Iseli Yoshimoto Reis, CEO e fundadora da Fleximedical/Kure

Três movimentos que estão moldando a saúde no Brasil

Quando as empresas assumem um papel ativo na construção de soluções e não apenas como fornecedoras,elas ajudam a transformar projetos pontuais em políticas públicas replicáveis e sustentáveis

Autora: Iseli Reis

Nos últimos anos, modelos de atendimento descentralizado, remoto e itinerante ganharam força no Brasil, e acredito que três grandes movimentos vão moldar o futuro da saúde pública e privada nos próximos anos. O primeiro é a descentralização do cuidado. A pandemia acelerou um entendimento que já vinha se formando: não faz mais sentido concentrar serviços essenciais apenas em grandes centros urbanos ou estruturas fixas. Modelos móveis, modulares e itinerantes – integrados à atenção primária – tendem a ganhar ainda mais relevância, especialmente em regiões de difícil acesso.

O segundo movimento é a integração entre tecnologia e presença humana. Telemedicina, dispositivos conectados, inteligência de dados e prontuários integrados são fundamentais, mas não substituem o contato humano. O futuro da saúde passa por modelos híbridos, que combinam tecnologia com estruturas físicas próximas da população, garantindo continuidade do cuidado, vínculo e resolutividade.

Por fim, há uma tendência clara de ampliação do conceito de saúde, que deixa de ser apenas assistência médica e passa a incorporar determinantes sociais como saneamento, educação, alimentação e meio ambiente. Esse olhar mais sistêmico, alinhado inclusive aos Objetivos de Desenvolvimento Sustentável da ONU, exige soluções mais flexíveis, intersetoriais e com capacidade de rápida implementação, exatamente onde modelos móveis e hubs de soluções ganham protagonismo.

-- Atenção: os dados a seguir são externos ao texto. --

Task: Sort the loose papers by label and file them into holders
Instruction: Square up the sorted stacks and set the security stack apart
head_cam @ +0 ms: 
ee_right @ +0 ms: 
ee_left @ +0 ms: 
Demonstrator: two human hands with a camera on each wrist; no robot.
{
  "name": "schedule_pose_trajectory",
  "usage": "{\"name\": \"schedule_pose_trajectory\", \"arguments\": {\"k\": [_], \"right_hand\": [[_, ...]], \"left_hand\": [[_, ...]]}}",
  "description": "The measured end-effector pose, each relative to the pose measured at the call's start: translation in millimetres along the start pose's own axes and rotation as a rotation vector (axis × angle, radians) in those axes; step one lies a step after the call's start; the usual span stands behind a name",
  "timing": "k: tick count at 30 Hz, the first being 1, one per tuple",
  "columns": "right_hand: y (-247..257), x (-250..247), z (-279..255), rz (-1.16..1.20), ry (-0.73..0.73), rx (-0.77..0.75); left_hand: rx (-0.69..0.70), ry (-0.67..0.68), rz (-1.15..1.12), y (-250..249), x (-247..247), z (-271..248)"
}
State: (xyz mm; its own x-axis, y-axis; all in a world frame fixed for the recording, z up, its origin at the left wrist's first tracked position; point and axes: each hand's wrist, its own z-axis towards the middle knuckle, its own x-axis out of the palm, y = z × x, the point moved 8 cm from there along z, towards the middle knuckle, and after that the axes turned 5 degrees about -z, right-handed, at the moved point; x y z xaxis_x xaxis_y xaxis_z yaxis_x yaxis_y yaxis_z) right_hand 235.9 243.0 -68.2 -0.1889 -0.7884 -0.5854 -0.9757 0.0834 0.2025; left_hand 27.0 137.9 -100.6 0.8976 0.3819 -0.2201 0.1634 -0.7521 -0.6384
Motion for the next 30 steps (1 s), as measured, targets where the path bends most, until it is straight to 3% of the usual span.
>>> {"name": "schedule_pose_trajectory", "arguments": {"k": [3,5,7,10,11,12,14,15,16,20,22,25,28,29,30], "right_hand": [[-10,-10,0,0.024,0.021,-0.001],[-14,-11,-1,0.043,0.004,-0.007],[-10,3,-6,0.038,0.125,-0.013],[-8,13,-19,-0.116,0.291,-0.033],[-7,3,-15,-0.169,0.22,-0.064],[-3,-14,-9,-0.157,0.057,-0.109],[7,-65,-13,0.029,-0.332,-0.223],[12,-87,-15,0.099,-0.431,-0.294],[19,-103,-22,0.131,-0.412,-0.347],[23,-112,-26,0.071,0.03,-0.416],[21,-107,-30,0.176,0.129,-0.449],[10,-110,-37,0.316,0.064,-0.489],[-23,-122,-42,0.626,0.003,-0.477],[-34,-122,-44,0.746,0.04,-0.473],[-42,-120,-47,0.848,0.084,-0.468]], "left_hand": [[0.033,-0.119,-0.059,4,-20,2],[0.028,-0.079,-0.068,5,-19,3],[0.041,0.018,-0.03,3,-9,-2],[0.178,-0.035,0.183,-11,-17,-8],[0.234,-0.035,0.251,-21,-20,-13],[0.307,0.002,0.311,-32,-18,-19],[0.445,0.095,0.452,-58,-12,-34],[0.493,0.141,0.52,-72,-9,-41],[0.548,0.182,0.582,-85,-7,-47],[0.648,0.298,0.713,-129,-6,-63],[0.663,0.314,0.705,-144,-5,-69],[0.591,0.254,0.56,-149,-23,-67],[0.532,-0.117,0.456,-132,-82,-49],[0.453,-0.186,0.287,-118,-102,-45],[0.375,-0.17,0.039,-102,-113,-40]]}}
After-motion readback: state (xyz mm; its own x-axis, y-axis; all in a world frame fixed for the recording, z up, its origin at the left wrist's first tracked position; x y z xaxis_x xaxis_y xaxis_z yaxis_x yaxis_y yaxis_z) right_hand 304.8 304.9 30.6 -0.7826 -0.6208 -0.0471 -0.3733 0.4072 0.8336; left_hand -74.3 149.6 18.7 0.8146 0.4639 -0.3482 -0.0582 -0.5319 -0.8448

No Brasil, as desigualdades regionais profundas em acesso à saúde, saneamento e educação ainda representam um desafio. As maiores lacunas estruturais não estão apenas na falta de recursos, mas na dificuldade de levar infraestrutura, operação e continuidade de serviços para territórios afastados dos grandes centros. Em muitas regiões, o desafio passa por estradas, energia, água, conectividade e, principalmente, por modelos que consigam operar com eficiência em contextos adversos. Outro ponto crítico é a fragmentação das políticas públicas, que muitas vezes não conversam entre si. Saúde, educação, saneamento e assistência social são tratados de forma isolada, quando, na prática, esses temas estão profundamente interligados no cotidiano das comunidades.

O setor privado pode contribuir de forma decisiva ao trazer capacidade de execução, inovação e agilidade. Isso passa por desenvolver soluções modulares, escaláveis e adaptáveis à realidade local, além de atuar em parceria com governos e organizações sociais. Quando as empresas assumem um papel ativo na construção de soluções e não apenas como fornecedoras,elas ajudam a transformar projetos pontuais em políticas públicas replicáveis e sustentáveis.

Diversas soluções inovadoras no país só conseguem ganhar escala quando operam em parceria com governos ou organizações sociais. O maior desafio ainda é o desalinhamento de tempos, expectativas e linguagens entre os três setores. Enquanto o setor privado costuma operar com mais agilidade, o poder público precisa seguir ritos, legislações e processos complexos, e o terceiro setor, muitas vezes, enfrenta limitações de escala e financiamento. Quando não há uma governança clara, bons projetos acabam se perdendo no meio do caminho.

Por outro lado, a grande oportunidade está justamente na complementaridade dessas forças. O setor público traz escala e legitimidade, o terceiro setor aporta conhecimento profundo do território e das necessidades reais da população, e a iniciativa privada contribui com inovação, gestão e capacidade operacional. Quando essas parcerias são bem estruturadas, com objetivos claros, métricas de impacto e modelos sustentáveis, é possível gerar transformações reais e duradouras. Vejo um espaço enorme para modelos colaborativos, como hubs de soluções, parcerias público-privadas e projetos alinhados a agendas globais de impacto social e climático. É nesse encontro que surgem soluções capazes de ir além do discurso e realmente mudar a vida das pessoas.

Iseli Yoshimoto Reis é CEO e fundadora da Fleximedical/Kure.